**Provided entries:**
========================================================================

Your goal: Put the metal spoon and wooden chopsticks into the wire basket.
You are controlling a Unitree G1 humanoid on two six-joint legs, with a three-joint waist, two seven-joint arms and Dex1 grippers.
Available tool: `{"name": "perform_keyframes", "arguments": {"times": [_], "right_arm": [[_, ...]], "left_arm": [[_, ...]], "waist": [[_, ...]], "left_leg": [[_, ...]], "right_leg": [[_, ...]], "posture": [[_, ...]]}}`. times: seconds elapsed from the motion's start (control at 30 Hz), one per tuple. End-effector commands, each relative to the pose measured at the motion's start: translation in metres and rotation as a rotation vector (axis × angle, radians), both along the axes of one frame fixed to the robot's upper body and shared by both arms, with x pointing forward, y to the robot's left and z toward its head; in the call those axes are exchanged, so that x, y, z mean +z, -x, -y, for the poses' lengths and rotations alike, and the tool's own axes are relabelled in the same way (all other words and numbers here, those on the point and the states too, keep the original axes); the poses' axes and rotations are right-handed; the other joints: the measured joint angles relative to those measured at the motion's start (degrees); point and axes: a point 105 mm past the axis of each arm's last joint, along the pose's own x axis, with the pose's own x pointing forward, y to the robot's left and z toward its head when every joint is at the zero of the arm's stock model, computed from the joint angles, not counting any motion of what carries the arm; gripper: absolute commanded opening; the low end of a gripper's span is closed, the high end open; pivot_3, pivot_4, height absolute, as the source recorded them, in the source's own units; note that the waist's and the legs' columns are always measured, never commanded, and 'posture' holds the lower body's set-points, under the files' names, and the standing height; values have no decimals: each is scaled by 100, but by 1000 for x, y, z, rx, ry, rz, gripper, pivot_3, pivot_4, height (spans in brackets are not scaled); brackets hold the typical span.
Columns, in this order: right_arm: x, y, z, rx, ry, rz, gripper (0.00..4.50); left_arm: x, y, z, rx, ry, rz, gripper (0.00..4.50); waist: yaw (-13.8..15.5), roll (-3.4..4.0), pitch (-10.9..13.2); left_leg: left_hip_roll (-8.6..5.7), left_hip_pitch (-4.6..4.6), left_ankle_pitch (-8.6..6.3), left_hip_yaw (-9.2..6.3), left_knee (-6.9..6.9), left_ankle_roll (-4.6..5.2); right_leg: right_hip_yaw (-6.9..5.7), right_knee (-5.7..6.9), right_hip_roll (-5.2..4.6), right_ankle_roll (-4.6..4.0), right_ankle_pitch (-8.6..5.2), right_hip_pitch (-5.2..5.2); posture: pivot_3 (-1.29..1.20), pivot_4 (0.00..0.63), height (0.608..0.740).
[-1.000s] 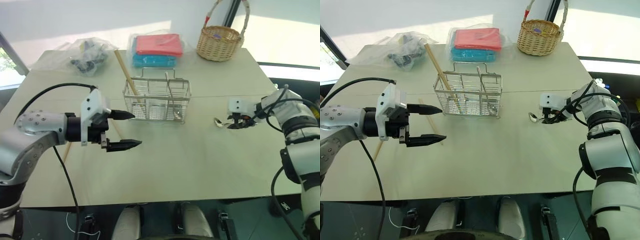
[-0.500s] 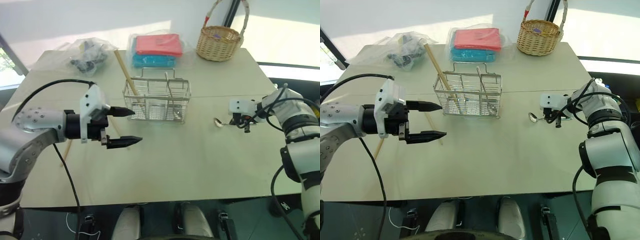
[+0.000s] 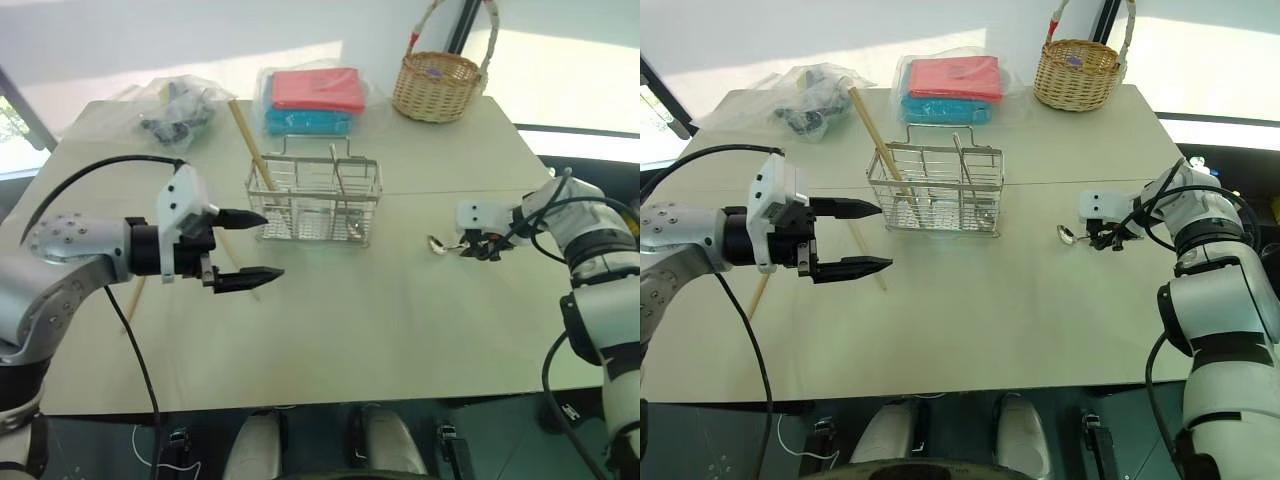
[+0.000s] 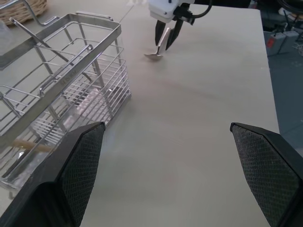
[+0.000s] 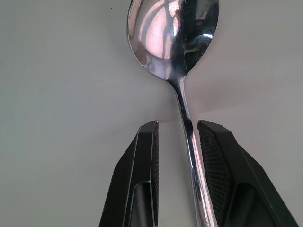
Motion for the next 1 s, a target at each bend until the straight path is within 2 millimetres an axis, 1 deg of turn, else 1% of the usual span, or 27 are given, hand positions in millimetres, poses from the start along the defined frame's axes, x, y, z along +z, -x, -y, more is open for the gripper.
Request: {"name": "perform_keyframes", "arguments": {"times": [0.03,0.07,0.17,0.4,0.5,0.67,0.83,0.93,1.0], "right_arm": [[5,-1,-1,-6,-11,2,1319],[5,-2,-3,-4,-9,3,797],[5,-6,-6,-5,0,20,797],[1,-6,-11,5,3,2,797],[1,-6,-12,11,3,2,25],[2,-6,-13,24,3,3,25],[5,-9,-12,24,7,40,25],[15,-13,-14,29,-14,88,25],[32,-19,-20,24,-95,142,25]], "left_arm": [[14,2,-1,-1,13,60,4500],[15,2,-1,0,12,61,4500],[17,2,0,6,17,66,4500],[21,0,-1,16,24,73,4500],[22,-1,-2,23,27,78,4500],[24,-4,-3,32,33,88,4500],[25,-6,-3,33,41,92,4500],[25,-8,-3,41,50,98,4500],[27,-12,-6,67,67,104,4500]], "waist": [[-1,0,0],[-1,0,0],[-5,0,0],[-10,-3,-1],[-11,-3,-1],[-12,-3,0],[-13,-3,0],[-13,-3,1],[-12,0,2]], "left_leg": [[0,0,0,0,0,0],[0,0,0,0,0,0],[0,2,0,0,-1,0],[0,27,0,0,-3,0],[0,35,0,2,-6,0],[0,40,0,5,-7,0],[0,40,0,6,-7,0],[0,40,0,7,-8,0],[0,40,0,7,-8,0]], "right_leg": [[0,0,0,0,0,0],[0,0,0,0,0,0],[0,0,0,0,0,1],[1,0,0,0,0,23],[3,1,1,0,0,28],[8,2,2,0,0,30],[9,3,2,0,0,29],[10,3,2,0,0,29],[10,3,2,0,0,28]], "posture": [[0,150,706],[0,150,706],[0,150,706],[0,150,706],[0,150,706],[0,150,706],[0,150,706],[0,150,706],[0,150,706]]}}
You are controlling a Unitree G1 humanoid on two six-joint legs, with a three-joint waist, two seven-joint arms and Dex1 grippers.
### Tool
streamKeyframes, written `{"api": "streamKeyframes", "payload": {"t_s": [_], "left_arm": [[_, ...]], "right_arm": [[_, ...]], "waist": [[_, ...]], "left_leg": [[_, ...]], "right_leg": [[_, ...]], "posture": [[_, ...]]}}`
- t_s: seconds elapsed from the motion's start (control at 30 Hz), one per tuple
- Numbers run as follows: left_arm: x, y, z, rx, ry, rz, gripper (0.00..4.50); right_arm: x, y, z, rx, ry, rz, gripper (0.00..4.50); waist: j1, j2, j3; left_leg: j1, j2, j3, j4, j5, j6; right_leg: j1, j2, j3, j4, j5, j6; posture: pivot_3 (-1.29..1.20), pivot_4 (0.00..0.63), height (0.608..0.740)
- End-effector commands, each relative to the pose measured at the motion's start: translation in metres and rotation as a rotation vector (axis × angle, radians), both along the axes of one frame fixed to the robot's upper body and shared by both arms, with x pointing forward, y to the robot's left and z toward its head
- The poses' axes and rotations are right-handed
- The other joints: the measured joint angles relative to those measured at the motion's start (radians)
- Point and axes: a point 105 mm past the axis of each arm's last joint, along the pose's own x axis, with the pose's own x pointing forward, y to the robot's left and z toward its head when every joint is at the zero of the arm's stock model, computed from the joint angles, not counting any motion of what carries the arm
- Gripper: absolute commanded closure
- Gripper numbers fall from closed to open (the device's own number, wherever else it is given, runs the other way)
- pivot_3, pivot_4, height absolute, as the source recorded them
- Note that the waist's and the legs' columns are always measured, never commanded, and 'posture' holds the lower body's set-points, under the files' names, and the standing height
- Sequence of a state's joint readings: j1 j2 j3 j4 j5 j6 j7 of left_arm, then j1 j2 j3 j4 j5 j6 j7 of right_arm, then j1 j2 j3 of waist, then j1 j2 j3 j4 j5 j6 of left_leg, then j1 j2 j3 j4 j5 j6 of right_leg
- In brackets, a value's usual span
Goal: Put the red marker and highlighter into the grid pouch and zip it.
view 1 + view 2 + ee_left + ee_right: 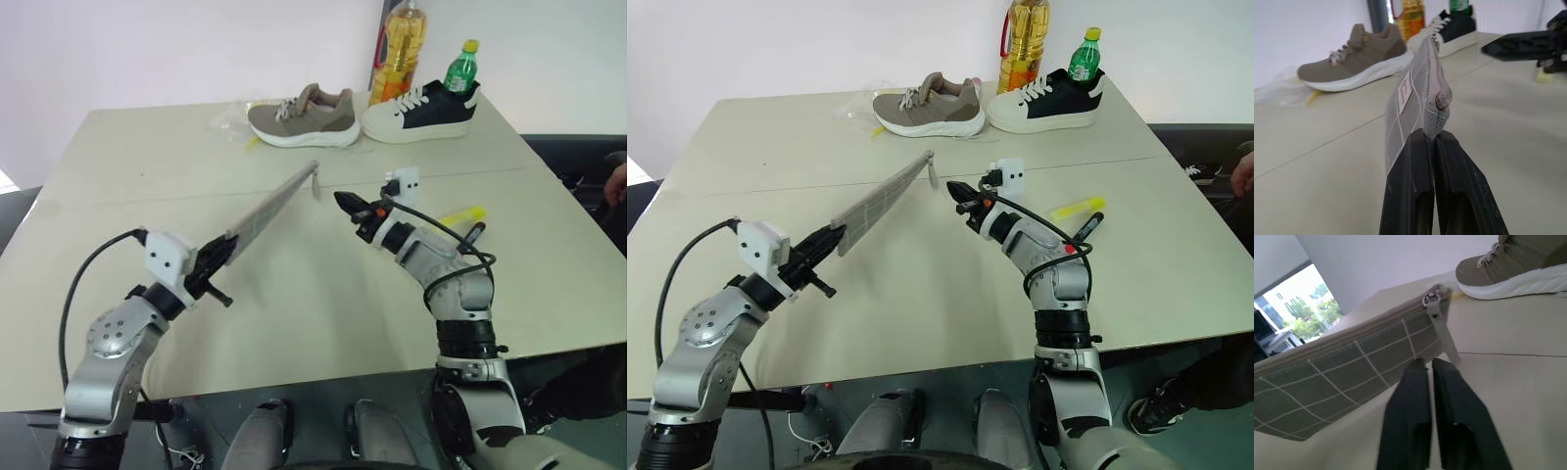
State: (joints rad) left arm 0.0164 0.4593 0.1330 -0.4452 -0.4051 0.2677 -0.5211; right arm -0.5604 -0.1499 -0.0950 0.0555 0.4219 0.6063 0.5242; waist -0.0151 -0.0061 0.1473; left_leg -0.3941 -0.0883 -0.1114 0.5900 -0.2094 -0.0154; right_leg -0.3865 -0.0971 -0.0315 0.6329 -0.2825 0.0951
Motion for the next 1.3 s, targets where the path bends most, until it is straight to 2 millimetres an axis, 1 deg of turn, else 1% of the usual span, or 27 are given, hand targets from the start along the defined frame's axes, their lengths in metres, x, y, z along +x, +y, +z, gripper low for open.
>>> {"api": "streamKeyframes", "payload": {"t_s": [0.03,0.07,0.1,0.13,0.43,0.7,0.73,0.77,0.83,0.9,0.93,1.17,1.3], "left_arm": [[-0.002,-0.008,0.012,-0.008,-0.034,-0.051,4.50],[-0.003,-0.009,0.012,-0.005,-0.032,-0.056,4.50],[-0.003,-0.010,0.012,-0.004,-0.030,-0.058,4.50],[-0.003,-0.010,0.012,-0.003,-0.029,-0.060,4.50],[-0.010,-0.016,0.010,0.013,-0.014,-0.104,4.50],[-0.013,-0.021,0.008,0.024,-0.003,-0.138,4.50],[-0.013,-0.020,0.008,0.026,-0.004,-0.136,4.50],[-0.013,-0.020,0.008,0.028,-0.005,-0.135,4.50],[-0.012,-0.020,0.008,0.029,-0.005,-0.135,4.50],[-0.012,-0.020,0.008,0.030,-0.004,-0.134,4.50],[-0.012,-0.020,0.008,0.032,-0.004,-0.134,4.50],[-0.010,-0.017,0.007,0.038,-0.001,-0.126,4.50],[-0.007,-0.019,0.004,0.049,-0.002,-0.118,4.50]], "right_arm": [[-0.003,0.006,0.011,-0.140,-0.132,0.049,2.68],[-0.002,0.005,0.012,-0.165,-0.156,0.041,2.24],[-0.001,0.004,0.013,-0.191,-0.179,0.034,1.66],[0.000,0.003,0.014,-0.220,-0.201,0.024,1.22],[0.018,-0.006,0.013,-0.288,-0.242,-0.062,1.22],[0.027,-0.006,0.014,-0.309,-0.257,-0.070,1.22],[0.027,-0.006,0.013,-0.308,-0.255,-0.065,1.74],[0.026,-0.006,0.013,-0.306,-0.255,-0.062,2.07],[0.024,-0.006,0.012,-0.318,-0.263,-0.044,3.03],[0.021,-0.004,0.011,-0.332,-0.273,-0.027,4.18],[0.020,-0.003,0.012,-0.334,-0.277,-0.018,4.45],[0.014,0.001,0.012,-0.418,-0.334,0.040,4.45],[-0.001,0.012,0.011,-0.503,-0.398,0.153,4.45]], "waist": [[0.001,0.000,0.000],[0.001,0.000,0.000],[0.001,0.000,0.000],[0.001,0.000,0.000],[0.004,0.000,0.000],[0.004,0.000,0.000],[0.004,0.000,0.000],[0.004,0.000,0.000],[0.004,0.000,0.000],[0.004,0.000,0.000],[0.004,0.000,0.000],[0.004,0.000,0.000],[0.004,0.000,0.000]], "left_leg": [[0.000,0.000,0.000,0.000,0.000,0.000],[0.000,0.000,0.000,0.000,0.000,0.000],[0.000,0.000,0.000,0.000,0.000,0.000],[0.000,0.000,0.000,0.000,0.000,0.000],[0.000,0.000,0.000,0.001,0.000,0.000],[0.000,0.000,0.000,0.001,0.000,0.000],[0.000,0.000,0.000,0.001,0.000,0.000],[0.000,0.000,0.000,0.001,0.000,0.000],[0.000,0.000,0.000,0.001,0.000,0.000],[0.000,0.000,0.000,0.001,0.000,0.000],[0.000,0.000,0.000,0.001,0.000,0.000],[0.000,0.000,0.000,0.001,0.000,0.000],[0.000,0.000,0.000,0.001,0.000,0.000]], "right_leg": [[0.000,0.000,0.000,0.000,0.000,0.000],[0.000,0.000,0.000,0.000,0.000,0.000],[0.000,0.000,0.000,0.000,0.000,0.000],[0.001,0.000,0.000,0.000,0.000,0.000],[0.000,0.000,0.000,-0.001,0.000,0.000],[0.001,0.000,0.000,-0.001,0.000,0.000],[0.001,0.000,0.000,-0.001,0.000,0.000],[0.001,0.000,0.000,-0.001,0.000,0.000],[0.001,0.000,0.000,-0.001,0.000,0.000],[0.001,0.000,0.000,-0.001,0.000,0.000],[0.001,0.000,0.000,-0.001,0.000,0.000],[0.001,0.000,0.000,-0.001,0.000,0.000],[0.001,0.000,0.000,-0.001,0.000,0.000]], "posture": [[0.00,0.150,0.738],[0.00,0.150,0.738],[0.00,0.150,0.738],[0.00,0.150,0.738],[0.00,0.150,0.738],[0.00,0.150,0.738],[0.00,0.150,0.738],[0.00,0.150,0.738],[0.00,0.150,0.738],[0.00,0.150,0.738],[0.00,0.150,0.738],[0.00,0.150,0.738],[0.00,0.150,0.738]]}}
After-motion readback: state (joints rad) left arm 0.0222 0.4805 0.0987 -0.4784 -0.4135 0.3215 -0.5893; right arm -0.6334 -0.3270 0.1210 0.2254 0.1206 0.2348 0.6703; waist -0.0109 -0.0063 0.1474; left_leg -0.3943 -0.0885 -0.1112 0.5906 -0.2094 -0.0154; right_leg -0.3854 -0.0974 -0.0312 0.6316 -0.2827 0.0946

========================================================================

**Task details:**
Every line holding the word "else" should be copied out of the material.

**Result of this task:**
Motion for the next 1 s, a target at each bend until the straight path is within 2 millimetres an axis, 1 deg of turn, else 1% of the usual span, or 27 are given, hand positions in millimetres, poses from the start along the defined frame's axes, x, y, z along +z, -x, -y, more is open for the gripper.
- Gripper numbers fall from closed to open (the device's own number, wherever else it is given, runs the other way)
Motion for the next 1.3 s, targets where the path bends most, until it is straight to 2 millimetres an axis, 1 deg of turn, else 1% of the usual span, or 27 are given, hand targets from the start along the defined frame's axes, their lengths in metres, x, y, z along +x, +y, +z, gripper low for open.

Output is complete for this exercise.